Why Is Netflix (NFLX) Stock Down -10.55% Today?

Key Takeaways

  • Shares of NFLX are falling approximately 10.55% in Friday's premarket session, sliding from a prior close of $107.79 to around $96.42, following the company's Q1 2026 earnings release after Thursday's market close.
  • Q1 results comprehensively beat expectations — revenue of $12.25 billion topped estimates of $12.18 billion, and EPS of $1.23 trounced the consensus forecast of $0.79 by 55.7%.
  • The selloff is driven by a Q2 2026 guidance miss: Netflix projected Q2 revenue of $12.57 billion and EPS of $0.78, both below analyst consensus of $12.64 billion and $0.84 respectively.
  • Management also warned that Q2 operating margins will be lower year-over-year due to front-loaded content amortization, further rattling investors.
  • Co-founder and chairman Reed Hastings announced he will step down from the board at the June annual meeting after 29 years, adding a leadership overhang to the guidance miss.
  • Traders will now focus on the Q2 margin trajectory, the advertising revenue ramp, and whether the full-year guidance range proves to be conservative or a ceiling.

Opening Summary

Netflix, Inc. (NFLX) is the world's leading subscription streaming service, with over 325 million paid global members offering TV series, films, and games across more than 190 countries. Shares are down approximately 10.55% in premarket trading on Friday, April 17, 2026, sliding from a prior session close of $107.79 to around $96.42. The earnings-driven move comes despite a strong Q1 beat, as investors reacted sharply to a below-consensus Q2 outlook and the surprise announcement that co-founder Reed Hastings will exit the board.

Q2 Guidance Misses Wall Street

The primary catalyst for the price decline is Netflix's softer-than-expected second-quarter outlook. Management guided Q2 revenue to $12.57 billion — below the FactSet analyst consensus of $12.64 billion — and projected Q2 EPS of $0.78, falling short of the $0.84 consensus estimate. The company also disclosed that Q2 operating margins will be lower year-over-year, citing content amortization weighted toward the first half of 2026, which signals a meaningful profit squeeze in the upcoming quarter. While Netflix reaffirmed its full-year 2026 revenue range of $50.7 billion to $51.7 billion, the midpoint of $51.2 billion sits below the current Wall Street consensus of $51.37 billion — leaving little room for upward surprise.
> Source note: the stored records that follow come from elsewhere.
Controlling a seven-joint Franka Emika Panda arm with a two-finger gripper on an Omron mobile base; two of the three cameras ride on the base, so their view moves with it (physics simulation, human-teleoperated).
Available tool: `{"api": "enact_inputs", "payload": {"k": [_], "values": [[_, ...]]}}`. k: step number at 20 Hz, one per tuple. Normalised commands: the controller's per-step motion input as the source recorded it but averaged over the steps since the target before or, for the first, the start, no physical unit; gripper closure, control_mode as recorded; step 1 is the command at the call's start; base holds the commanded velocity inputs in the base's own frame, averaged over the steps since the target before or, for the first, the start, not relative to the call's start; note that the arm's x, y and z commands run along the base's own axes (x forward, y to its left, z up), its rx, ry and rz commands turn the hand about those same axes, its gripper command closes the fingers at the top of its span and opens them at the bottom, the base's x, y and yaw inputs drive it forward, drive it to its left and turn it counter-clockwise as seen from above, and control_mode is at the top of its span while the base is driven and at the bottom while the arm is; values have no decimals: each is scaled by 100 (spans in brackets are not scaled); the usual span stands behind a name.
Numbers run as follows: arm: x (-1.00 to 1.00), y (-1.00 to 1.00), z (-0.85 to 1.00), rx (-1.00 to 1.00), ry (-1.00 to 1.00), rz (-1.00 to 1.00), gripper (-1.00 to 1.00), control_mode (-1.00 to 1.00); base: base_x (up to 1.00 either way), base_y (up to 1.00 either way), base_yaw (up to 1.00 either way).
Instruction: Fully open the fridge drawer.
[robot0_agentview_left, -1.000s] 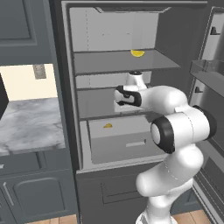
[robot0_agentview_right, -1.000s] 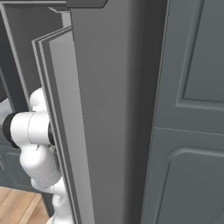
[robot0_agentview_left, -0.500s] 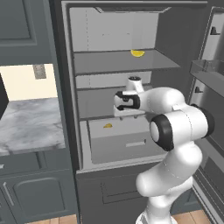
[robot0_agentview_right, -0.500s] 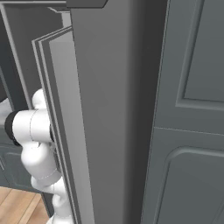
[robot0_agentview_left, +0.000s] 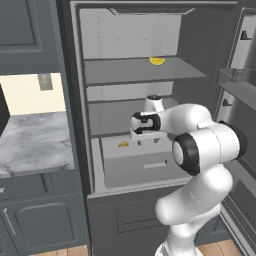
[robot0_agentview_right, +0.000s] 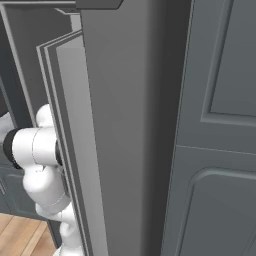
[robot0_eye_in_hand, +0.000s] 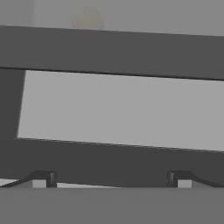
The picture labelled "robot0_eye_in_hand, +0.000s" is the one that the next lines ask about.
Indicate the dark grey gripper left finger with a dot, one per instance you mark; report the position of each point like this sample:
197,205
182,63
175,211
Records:
43,176

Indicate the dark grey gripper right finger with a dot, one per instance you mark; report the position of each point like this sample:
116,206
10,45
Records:
180,175

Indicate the dark grey fridge drawer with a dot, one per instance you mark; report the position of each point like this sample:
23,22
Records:
116,52

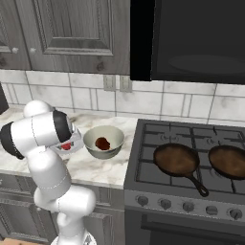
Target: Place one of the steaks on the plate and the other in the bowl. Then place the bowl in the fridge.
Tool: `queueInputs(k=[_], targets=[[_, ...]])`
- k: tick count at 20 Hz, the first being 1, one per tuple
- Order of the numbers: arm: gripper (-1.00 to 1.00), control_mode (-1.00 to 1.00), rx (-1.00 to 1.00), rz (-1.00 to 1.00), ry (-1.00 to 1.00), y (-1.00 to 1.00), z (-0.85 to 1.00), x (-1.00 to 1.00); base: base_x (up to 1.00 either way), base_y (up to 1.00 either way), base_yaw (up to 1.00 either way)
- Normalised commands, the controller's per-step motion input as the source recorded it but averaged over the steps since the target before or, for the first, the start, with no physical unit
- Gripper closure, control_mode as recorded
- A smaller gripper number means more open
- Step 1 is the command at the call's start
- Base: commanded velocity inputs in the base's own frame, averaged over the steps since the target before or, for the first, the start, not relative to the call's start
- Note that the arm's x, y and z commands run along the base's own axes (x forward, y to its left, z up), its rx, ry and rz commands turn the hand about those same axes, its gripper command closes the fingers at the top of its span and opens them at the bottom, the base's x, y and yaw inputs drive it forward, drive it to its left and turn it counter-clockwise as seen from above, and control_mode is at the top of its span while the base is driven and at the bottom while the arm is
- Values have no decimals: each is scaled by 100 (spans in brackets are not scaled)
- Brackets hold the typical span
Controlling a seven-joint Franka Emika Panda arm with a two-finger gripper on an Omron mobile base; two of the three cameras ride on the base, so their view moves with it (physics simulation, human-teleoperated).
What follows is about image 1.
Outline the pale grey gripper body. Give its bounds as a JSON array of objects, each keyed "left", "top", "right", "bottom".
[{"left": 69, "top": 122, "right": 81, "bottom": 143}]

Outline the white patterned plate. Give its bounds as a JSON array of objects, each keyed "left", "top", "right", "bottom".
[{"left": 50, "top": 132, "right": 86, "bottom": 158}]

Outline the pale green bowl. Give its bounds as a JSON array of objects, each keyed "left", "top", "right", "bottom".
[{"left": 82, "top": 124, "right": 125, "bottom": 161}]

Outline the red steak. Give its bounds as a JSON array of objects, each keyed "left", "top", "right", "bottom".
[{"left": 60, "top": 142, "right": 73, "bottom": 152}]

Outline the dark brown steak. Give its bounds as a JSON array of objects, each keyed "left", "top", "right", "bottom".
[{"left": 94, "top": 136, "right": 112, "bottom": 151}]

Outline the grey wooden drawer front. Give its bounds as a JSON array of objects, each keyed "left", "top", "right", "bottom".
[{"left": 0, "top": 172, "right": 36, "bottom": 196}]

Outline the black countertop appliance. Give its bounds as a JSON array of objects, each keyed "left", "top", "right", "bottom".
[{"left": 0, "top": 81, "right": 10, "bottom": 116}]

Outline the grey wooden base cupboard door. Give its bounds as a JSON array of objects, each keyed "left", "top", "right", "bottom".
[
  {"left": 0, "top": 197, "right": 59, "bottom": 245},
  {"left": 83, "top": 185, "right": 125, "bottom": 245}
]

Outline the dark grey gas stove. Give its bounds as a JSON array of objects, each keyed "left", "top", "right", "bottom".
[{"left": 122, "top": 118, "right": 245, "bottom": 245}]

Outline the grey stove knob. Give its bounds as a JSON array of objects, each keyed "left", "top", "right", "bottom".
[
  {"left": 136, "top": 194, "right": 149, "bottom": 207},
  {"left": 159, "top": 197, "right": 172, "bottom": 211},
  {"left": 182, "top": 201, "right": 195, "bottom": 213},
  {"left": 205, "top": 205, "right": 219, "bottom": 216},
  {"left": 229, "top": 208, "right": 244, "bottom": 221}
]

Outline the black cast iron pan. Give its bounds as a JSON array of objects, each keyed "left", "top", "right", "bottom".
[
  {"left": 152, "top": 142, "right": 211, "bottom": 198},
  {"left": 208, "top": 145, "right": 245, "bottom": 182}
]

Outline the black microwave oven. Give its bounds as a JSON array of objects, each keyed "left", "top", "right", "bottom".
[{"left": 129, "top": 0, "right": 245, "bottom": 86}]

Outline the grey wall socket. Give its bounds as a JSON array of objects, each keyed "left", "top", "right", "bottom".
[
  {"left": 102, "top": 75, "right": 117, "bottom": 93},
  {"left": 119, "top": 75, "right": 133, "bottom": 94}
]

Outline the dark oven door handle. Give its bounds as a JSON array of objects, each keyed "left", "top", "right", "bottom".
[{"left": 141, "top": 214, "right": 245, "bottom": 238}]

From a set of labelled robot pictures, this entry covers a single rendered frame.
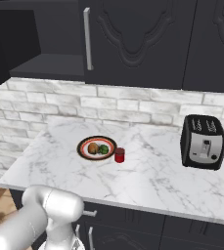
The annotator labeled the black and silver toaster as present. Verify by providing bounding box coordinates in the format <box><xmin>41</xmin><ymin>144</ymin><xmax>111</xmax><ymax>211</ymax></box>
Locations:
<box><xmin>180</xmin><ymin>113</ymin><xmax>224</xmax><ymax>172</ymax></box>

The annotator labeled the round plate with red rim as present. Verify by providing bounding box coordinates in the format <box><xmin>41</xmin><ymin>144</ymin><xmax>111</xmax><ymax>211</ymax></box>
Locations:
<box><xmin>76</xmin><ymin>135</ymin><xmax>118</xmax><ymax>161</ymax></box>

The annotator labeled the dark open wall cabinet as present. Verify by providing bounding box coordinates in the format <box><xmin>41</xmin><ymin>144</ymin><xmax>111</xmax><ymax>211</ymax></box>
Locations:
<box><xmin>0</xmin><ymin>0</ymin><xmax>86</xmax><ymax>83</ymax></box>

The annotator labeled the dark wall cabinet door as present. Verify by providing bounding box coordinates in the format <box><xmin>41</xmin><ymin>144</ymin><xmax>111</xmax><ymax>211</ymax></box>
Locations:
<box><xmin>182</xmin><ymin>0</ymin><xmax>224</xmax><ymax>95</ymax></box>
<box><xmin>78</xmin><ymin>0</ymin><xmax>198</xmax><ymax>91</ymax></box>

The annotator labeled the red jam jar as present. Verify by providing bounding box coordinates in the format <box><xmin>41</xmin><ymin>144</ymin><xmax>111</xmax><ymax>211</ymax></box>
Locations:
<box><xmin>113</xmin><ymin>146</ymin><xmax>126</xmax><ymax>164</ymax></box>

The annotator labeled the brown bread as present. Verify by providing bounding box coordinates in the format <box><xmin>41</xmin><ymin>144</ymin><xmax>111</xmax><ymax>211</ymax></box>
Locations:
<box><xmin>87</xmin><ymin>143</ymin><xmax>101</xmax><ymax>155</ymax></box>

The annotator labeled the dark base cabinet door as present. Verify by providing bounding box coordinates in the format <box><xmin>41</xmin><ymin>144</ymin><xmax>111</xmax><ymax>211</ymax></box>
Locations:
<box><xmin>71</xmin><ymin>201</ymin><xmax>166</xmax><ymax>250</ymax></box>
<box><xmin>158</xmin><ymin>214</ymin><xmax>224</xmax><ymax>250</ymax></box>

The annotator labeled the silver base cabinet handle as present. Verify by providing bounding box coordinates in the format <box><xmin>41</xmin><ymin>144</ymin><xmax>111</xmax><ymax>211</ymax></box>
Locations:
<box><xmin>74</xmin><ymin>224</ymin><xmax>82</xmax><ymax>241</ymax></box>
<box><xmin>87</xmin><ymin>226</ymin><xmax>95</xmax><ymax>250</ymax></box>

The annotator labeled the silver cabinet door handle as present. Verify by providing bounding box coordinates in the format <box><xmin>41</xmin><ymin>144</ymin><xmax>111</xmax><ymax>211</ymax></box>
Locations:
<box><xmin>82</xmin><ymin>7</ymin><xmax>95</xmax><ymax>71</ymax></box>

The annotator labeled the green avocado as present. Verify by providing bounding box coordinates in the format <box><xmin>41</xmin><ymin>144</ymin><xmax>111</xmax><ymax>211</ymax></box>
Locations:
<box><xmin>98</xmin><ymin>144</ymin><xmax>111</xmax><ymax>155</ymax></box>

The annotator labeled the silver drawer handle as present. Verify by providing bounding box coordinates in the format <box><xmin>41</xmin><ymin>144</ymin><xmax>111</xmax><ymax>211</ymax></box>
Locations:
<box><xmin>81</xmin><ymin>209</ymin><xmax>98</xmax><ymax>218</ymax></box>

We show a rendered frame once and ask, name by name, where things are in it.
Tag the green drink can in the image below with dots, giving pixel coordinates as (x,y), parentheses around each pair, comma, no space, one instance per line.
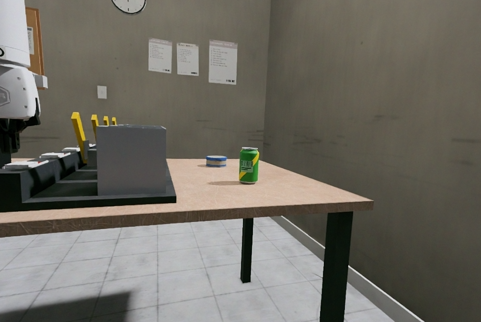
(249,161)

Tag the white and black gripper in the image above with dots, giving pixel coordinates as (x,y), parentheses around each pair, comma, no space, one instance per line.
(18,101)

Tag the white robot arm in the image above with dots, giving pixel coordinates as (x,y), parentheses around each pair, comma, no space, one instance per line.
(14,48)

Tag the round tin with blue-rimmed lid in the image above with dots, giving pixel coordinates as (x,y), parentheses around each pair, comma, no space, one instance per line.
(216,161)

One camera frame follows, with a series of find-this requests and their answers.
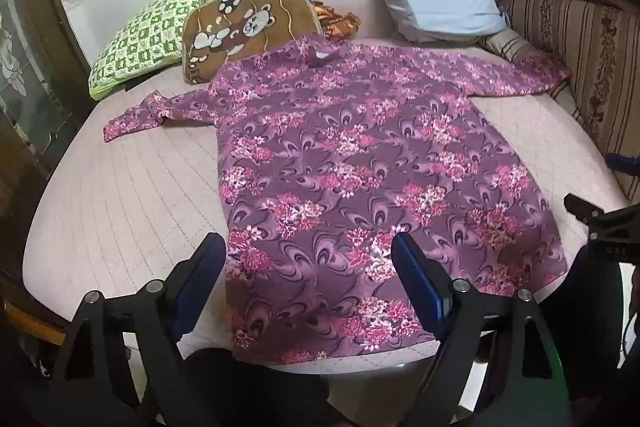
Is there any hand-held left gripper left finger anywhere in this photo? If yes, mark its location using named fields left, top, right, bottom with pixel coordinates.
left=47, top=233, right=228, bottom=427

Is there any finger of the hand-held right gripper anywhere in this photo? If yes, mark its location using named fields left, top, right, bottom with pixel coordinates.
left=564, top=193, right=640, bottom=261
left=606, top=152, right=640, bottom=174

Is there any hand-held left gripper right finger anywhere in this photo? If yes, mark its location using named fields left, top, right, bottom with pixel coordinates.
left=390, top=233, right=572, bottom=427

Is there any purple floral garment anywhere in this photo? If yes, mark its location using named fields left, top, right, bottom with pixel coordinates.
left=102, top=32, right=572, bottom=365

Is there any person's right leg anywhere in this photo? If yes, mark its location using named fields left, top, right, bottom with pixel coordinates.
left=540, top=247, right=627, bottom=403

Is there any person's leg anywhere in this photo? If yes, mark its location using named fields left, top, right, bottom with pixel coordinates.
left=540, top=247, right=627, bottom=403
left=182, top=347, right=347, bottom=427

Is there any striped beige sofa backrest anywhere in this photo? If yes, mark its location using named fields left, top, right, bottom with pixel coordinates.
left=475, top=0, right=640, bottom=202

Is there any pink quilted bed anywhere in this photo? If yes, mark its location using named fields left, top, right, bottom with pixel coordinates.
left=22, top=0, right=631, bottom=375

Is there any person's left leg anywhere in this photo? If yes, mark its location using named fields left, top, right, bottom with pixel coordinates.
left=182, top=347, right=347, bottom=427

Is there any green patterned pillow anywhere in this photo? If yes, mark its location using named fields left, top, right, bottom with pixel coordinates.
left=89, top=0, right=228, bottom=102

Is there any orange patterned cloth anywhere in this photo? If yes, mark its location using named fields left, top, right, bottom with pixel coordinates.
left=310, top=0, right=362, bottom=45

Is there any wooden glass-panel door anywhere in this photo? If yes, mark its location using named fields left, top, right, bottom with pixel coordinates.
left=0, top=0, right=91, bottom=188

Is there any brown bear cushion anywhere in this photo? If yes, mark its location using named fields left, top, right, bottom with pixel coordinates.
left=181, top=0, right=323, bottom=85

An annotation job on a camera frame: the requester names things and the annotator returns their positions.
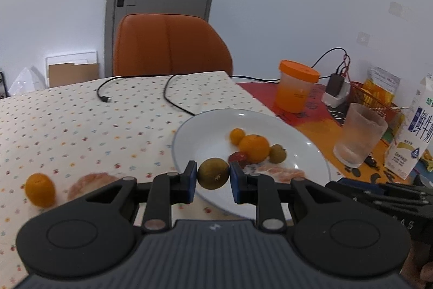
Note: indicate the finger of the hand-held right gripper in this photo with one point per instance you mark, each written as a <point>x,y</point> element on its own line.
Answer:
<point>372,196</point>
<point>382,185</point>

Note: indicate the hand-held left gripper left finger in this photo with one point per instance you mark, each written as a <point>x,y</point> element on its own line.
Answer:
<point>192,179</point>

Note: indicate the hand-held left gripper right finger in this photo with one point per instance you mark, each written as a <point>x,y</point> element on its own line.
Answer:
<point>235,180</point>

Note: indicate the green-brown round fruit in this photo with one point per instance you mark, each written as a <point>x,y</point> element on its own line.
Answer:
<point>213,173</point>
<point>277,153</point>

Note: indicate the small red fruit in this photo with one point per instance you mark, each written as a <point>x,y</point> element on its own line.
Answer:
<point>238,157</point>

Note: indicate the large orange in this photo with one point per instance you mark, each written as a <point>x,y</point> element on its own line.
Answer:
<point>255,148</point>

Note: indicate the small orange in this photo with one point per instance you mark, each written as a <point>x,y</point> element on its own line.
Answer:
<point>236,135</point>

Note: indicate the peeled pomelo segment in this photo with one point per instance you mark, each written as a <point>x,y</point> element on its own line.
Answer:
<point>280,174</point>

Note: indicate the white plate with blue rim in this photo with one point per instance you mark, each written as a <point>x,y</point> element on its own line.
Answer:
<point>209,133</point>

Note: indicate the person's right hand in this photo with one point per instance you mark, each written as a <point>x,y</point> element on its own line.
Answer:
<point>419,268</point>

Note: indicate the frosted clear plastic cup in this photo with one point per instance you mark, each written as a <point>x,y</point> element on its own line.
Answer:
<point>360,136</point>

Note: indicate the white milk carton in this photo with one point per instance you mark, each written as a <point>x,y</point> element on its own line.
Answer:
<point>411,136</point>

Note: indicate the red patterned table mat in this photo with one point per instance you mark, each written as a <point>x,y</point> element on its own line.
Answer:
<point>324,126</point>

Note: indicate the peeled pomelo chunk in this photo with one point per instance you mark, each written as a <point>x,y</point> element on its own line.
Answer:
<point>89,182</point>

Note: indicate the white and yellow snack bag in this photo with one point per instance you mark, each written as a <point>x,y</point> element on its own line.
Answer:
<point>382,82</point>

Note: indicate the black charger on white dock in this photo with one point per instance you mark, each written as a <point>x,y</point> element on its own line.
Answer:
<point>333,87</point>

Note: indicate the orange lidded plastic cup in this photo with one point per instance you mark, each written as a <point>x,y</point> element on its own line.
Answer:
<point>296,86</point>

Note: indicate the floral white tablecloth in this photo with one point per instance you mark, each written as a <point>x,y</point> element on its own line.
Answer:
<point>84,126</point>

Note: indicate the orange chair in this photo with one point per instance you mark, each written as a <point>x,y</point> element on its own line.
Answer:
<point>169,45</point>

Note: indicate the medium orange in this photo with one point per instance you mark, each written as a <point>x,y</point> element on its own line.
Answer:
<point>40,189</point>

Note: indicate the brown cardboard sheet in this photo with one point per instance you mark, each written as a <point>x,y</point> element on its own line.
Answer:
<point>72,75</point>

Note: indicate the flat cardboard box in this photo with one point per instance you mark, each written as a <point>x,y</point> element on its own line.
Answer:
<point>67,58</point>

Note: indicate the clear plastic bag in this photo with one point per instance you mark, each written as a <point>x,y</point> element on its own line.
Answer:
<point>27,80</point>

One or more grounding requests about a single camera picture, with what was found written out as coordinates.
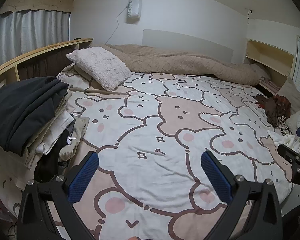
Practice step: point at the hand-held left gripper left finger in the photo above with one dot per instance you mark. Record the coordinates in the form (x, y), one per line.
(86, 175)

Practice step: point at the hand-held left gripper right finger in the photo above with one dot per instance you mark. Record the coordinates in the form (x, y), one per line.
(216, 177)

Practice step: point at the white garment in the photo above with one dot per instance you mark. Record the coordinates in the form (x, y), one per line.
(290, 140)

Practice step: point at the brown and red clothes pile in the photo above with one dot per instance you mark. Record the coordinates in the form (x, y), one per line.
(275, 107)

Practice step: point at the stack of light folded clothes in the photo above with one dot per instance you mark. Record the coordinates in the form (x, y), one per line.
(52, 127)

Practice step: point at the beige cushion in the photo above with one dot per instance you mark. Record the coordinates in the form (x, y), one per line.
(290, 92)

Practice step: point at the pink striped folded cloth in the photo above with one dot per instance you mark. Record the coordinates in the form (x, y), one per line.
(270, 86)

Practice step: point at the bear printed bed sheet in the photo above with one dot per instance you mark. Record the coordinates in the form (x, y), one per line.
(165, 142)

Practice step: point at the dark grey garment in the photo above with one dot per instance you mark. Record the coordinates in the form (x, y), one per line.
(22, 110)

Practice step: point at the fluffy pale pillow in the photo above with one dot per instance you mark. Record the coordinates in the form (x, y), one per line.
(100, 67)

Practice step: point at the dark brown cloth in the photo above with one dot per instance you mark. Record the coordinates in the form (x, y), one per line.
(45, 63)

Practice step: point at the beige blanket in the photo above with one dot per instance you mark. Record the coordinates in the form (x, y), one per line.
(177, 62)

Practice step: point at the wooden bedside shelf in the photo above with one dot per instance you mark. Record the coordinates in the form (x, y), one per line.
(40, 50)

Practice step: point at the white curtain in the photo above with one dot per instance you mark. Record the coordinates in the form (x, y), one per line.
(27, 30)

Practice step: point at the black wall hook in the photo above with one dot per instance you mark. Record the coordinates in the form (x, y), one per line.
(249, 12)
Q1 Results: A Beat Overshadowed

Netflix's actual Q1 performance was undeniably strong. Revenue grew 16.2% year-over-year to $12.25 billion, topping forecasts of $12.18 billion, while net income nearly doubled to $5.28 billion — or $1.23 per diluted share — versus just $0.66 per share in Q1 2025. The company attributed the outperformance to continued subscriber growth, price increases implemented in late March 2026, and accelerating advertising revenue that is on track to approximately double in 2026. Despite these results, the market's focus shifted entirely to the forward guide, a pattern seen frequently with high-multiple growth stocks where future expectations carry more weight than recent performance.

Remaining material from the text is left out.